Quando l'alpinismo influenzò la politica statunitense: l'amicizia tra il primo americano che scalò l'Everest e Bob Kennedy
L’alpinismo ha sempre assorbito i caratteri della società, confermandoli oppure rinnegandoli con fermezza, e nonostante questo, la narrativa dominante è incline a paragonare la scalata a una forma di fuga dalla quotidianità, ma quella che può apparire una semplice fuga, spesso si rivela una benefica pausa capace di farci osservare la società in cui viviamo dall’alto. Un aspetto che emerge nel libro "Esploreremo le stelle" di Eleonora Recalcati
di cui il Comitato scientifico dell’AltraMontagna è garante.
L’alpinismo ha sempre assorbito i caratteri della società, confermandoli oppure rinnegandoli con fermezza.
Ciononostante, questa dinamica così concreta fa fatica a trovare spazio in una narrativa quasi sempre incline a paragonare la scalata a una forma di fuga dalla quotidianità; a un vero e proprio straniamento dal vivere di tutti i giorni. Dalla vita pubblica.
Di conseguenza si è diffusa un'idea qualunquista di chi arrampica.
«Al di là delle vette, nel cuore dell'alpinista regna un pressoché totale disinteresse». Così immaginano in tanti e, mi duole ammetterlo, a volte hanno ragione.
Ma quella che può apparire una semplice fuga, spesso si rivela una benefica pausa capace di farci osservare la società in cui viviamo dall’alto, con occhio meno coinvolto, al fine di tornare a viverla con un’accresciuta consapevolezza e sensibilità.
Finalmente questo aspetto è emerso con chiarezza da un libro: "Esploreremo le stelle" di Eleonora Recalcati (Hoepli editore).
Racconta dell'amicizia, nata quasi per caso, tra il senatore Bob Kennedy e il primo americano ad aver toccato la vetta dell'Everest, Jim Whittaker.
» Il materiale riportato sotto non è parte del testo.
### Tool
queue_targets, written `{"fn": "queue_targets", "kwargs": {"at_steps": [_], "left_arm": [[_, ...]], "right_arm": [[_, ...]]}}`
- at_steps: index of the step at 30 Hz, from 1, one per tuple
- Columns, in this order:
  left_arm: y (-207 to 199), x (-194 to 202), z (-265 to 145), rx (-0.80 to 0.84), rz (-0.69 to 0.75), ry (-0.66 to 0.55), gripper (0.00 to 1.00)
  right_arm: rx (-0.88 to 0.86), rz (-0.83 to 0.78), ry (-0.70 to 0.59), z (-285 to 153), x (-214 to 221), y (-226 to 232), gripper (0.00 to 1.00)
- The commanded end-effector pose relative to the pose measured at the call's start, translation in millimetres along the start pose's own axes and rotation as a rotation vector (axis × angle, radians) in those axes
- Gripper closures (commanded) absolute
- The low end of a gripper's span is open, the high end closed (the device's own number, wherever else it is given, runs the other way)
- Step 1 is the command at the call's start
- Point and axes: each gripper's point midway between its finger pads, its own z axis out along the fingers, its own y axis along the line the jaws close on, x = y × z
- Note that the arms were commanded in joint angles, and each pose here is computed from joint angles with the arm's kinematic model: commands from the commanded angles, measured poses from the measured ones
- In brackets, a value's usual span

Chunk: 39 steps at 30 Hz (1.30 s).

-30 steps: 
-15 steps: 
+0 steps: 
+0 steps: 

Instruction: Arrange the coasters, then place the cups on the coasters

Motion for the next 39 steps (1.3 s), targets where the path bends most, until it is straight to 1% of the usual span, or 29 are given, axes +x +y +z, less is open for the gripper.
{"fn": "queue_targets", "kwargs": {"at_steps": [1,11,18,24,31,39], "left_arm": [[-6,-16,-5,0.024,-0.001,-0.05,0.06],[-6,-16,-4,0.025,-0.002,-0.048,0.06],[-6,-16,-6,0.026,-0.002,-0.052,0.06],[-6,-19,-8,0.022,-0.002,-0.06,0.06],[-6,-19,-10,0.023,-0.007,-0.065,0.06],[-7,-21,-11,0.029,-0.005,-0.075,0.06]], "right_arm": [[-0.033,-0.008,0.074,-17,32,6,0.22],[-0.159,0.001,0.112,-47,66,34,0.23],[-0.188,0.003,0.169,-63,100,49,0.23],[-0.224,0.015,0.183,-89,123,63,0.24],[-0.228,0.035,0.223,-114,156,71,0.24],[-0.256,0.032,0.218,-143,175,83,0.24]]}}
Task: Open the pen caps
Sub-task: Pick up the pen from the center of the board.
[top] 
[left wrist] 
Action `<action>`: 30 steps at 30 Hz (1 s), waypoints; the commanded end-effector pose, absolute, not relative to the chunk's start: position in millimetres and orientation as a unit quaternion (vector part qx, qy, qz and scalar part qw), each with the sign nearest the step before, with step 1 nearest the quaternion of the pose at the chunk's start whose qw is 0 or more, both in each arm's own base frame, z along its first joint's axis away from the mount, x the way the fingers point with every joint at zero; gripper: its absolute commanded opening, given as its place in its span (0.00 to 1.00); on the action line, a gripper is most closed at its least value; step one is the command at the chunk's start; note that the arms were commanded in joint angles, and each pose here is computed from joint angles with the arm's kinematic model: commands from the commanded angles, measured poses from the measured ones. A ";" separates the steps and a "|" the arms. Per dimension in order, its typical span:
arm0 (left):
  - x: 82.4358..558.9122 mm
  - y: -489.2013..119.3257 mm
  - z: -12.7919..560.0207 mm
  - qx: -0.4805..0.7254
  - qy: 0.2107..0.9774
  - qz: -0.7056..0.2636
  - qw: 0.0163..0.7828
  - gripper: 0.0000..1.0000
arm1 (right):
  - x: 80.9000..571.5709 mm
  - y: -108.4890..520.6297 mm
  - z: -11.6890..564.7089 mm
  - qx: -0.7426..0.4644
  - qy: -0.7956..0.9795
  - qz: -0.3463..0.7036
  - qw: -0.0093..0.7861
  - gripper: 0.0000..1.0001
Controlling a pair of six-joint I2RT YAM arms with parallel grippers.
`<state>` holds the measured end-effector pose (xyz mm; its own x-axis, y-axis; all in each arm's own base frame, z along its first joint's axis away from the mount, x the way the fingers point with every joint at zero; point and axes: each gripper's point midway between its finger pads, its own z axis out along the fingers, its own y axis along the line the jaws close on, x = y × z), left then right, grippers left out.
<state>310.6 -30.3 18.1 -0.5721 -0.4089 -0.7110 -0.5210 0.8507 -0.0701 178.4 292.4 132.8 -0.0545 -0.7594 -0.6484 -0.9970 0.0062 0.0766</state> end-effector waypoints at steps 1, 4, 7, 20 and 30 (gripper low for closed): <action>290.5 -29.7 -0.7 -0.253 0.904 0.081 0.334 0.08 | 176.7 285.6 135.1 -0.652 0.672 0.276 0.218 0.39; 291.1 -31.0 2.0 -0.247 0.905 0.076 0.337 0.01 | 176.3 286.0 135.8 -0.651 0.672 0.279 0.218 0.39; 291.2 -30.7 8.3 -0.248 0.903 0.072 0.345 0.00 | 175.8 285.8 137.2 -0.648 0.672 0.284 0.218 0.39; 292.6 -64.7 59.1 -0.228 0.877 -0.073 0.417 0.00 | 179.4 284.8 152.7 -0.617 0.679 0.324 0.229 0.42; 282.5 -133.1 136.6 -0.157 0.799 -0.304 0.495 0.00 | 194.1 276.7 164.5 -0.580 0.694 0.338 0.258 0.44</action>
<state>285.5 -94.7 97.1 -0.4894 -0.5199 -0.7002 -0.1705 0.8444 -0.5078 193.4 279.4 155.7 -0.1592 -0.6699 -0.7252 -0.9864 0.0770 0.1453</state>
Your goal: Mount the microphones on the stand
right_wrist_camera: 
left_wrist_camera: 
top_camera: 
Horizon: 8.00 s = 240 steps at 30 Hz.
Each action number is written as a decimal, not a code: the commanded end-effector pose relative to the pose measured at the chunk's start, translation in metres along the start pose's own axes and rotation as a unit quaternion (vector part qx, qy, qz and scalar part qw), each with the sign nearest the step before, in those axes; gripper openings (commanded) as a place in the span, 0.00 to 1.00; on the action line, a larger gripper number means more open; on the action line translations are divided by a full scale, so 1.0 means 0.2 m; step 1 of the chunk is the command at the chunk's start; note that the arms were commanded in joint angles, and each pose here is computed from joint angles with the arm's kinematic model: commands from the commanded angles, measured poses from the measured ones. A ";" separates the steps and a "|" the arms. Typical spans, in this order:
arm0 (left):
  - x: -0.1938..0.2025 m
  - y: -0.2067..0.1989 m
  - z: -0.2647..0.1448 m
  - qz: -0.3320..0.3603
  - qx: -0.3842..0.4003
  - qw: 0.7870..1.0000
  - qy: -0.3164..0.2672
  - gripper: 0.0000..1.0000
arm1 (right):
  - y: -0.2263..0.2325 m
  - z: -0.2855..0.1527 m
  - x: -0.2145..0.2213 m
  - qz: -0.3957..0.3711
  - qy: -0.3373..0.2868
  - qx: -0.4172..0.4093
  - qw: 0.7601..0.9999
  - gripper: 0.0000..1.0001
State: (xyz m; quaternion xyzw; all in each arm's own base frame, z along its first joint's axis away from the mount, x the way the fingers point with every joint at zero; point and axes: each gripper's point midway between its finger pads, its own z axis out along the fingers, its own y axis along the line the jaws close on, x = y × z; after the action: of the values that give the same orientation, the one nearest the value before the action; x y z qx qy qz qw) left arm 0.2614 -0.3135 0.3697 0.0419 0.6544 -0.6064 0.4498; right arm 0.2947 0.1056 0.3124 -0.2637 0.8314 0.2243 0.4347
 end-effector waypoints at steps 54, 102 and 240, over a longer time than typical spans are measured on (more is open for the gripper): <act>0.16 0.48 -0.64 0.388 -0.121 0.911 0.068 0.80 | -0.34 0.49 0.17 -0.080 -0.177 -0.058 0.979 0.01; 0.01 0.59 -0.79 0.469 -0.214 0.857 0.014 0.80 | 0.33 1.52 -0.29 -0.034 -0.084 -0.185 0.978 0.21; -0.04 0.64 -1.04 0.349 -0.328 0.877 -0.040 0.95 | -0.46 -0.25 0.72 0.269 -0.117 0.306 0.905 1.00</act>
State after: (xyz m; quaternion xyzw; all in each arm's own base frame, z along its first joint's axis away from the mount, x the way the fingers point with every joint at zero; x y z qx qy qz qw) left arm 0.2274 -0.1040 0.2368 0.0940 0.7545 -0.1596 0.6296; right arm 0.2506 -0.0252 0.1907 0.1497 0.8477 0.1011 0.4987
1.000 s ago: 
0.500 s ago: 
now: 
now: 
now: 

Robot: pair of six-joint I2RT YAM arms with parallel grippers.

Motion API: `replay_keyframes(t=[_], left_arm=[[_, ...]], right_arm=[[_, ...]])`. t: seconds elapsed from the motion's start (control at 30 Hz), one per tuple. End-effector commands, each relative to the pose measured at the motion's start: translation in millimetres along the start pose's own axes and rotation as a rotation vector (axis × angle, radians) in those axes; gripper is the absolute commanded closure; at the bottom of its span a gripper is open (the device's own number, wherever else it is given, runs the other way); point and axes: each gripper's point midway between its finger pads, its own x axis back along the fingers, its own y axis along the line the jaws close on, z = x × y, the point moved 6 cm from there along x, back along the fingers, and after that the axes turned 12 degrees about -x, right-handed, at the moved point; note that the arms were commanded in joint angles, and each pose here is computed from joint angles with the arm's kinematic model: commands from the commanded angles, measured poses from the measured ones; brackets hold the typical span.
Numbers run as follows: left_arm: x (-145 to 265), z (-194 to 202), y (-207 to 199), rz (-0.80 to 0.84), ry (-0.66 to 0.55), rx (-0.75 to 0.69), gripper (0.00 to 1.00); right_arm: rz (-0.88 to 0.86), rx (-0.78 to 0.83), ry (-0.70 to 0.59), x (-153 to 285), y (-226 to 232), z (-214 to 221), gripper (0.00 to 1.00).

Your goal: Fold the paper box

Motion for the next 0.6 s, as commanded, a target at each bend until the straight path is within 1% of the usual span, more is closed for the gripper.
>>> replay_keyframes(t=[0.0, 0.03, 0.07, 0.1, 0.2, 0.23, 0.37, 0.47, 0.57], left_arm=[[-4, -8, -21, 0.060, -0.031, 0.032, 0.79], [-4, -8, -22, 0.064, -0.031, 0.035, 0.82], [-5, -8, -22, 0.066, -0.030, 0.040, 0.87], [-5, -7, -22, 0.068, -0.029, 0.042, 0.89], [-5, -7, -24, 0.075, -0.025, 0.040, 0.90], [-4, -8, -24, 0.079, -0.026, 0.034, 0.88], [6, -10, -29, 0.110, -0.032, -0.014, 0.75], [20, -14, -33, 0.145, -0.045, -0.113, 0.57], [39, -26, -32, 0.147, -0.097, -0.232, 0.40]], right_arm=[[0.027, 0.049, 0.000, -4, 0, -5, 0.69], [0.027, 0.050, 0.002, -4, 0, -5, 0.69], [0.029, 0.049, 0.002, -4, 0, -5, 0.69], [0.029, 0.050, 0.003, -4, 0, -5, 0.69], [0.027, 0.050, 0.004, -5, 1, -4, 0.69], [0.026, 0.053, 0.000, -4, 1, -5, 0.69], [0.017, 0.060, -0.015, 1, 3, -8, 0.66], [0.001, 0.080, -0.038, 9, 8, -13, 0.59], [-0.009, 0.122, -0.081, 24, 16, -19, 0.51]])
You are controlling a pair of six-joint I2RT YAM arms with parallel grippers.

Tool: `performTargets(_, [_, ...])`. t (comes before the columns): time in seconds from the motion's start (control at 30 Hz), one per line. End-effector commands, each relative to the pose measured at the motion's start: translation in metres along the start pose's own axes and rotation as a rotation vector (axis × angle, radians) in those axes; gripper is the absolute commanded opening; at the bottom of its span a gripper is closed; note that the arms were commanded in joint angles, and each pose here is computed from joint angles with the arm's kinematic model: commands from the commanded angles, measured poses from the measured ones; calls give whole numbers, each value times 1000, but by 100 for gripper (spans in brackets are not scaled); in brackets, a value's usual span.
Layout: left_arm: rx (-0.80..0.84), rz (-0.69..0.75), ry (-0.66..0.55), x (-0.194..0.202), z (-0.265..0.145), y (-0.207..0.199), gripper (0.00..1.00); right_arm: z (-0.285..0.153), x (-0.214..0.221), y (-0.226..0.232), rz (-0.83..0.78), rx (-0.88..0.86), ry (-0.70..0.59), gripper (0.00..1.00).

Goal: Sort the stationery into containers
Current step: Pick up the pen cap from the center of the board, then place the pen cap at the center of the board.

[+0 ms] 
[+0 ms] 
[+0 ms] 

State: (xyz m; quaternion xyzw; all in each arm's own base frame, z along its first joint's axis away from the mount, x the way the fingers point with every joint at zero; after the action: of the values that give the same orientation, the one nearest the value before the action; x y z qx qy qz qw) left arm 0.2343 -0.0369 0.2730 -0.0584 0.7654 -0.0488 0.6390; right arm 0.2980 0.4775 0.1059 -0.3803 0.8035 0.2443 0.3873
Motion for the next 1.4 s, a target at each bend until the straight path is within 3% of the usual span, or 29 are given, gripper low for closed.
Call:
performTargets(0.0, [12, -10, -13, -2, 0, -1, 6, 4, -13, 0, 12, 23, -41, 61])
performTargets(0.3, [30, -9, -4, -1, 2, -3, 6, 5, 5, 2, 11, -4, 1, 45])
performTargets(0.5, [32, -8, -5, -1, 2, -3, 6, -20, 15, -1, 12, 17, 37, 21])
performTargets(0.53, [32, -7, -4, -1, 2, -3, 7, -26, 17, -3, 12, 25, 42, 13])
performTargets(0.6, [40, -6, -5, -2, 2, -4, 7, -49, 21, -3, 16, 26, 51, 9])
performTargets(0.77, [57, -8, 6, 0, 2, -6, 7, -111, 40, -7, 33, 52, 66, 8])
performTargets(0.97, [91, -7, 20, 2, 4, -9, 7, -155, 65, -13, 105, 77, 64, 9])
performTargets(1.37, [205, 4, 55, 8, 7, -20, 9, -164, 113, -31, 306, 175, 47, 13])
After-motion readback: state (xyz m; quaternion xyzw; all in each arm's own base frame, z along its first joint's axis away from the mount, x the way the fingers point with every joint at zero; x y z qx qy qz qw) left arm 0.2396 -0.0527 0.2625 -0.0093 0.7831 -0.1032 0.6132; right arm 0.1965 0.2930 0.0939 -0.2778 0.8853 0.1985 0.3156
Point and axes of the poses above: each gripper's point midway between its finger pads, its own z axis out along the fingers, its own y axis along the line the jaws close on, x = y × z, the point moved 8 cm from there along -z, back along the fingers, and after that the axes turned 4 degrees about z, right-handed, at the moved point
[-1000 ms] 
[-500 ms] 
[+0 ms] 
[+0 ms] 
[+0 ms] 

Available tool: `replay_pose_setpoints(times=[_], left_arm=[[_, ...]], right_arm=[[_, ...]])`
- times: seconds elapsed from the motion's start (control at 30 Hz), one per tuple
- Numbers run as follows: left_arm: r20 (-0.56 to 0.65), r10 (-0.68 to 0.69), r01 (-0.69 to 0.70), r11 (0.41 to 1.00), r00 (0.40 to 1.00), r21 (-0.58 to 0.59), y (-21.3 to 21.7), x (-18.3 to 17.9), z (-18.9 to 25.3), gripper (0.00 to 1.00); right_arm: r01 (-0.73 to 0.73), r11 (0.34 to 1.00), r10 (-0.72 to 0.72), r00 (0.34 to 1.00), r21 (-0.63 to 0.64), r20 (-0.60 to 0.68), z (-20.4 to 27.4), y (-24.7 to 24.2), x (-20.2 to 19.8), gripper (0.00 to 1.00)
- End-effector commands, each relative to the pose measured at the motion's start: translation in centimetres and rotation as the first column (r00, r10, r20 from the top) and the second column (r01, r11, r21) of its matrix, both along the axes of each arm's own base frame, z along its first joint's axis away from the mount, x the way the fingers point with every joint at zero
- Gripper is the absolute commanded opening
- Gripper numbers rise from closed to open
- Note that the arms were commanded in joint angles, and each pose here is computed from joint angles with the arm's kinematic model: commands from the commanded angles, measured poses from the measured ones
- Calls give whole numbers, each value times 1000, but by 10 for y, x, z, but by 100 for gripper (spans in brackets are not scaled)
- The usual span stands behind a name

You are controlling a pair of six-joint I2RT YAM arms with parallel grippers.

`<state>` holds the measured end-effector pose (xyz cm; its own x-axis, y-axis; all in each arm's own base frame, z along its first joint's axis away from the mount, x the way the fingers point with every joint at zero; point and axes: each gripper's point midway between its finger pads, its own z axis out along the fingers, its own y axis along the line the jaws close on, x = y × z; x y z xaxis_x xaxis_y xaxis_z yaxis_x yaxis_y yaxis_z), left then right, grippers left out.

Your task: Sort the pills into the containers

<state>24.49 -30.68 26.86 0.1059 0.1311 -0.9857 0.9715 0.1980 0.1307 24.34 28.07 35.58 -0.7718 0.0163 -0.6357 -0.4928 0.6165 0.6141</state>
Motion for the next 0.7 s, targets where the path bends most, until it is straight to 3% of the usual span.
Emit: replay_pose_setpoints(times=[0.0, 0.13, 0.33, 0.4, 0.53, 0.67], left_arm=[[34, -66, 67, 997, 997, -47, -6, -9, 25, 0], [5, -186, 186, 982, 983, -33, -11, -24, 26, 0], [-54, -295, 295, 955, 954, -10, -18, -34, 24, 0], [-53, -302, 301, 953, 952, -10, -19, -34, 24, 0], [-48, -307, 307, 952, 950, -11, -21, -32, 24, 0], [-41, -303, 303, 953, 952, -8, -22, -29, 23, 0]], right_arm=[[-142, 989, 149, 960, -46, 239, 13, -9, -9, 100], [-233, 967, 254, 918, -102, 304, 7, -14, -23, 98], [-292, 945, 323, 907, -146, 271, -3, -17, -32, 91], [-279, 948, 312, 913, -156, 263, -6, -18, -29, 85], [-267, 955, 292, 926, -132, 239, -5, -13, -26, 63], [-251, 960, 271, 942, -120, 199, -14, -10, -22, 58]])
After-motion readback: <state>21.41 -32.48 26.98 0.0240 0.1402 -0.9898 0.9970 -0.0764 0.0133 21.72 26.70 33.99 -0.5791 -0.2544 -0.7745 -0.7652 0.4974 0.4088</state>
Insieme scalano, esplorano e riflettono. I rami della società si intrecciano con quelli dell'alpinismo, proiettando il lettore in una dimensione meno parziale, meno eroica e decisamente più politica. Sì, perché che piaccia o meno, anche l'alpinismo, come qualsiasi azione o attività, è il risultato di una scelta. Per rendersene conto è sufficiente leggere questo breve passaggio del libro: «Non mi sono mai occupato troppo di queste cose - ammette Jim - di diritti. Però, quando sono stato a Calcutta, prima di andare sull’Everest, ho visto persone senza dignità, calpestate, senza possibilità di farsi curare. Ho visto bambini dell’età dei miei figli morire ai lati della strada, nell’indifferenza di tutti. Allora mi sono chiesto perché io avessi il diritto di vivere, scalare, fare quello che mi pareva, e loro no. Ci sono stato male per giorni. Se ci penso mi sento ancora una cosa qui, all’altezza dello stomaco».
«Ecco - risponde Bob - questa cosa che ti preme lì è l’essenza della politica. Ed è più o meno il motivo per cui vivo… Diciamo che è la mia parete verticale da scalare, se rendo l’idea».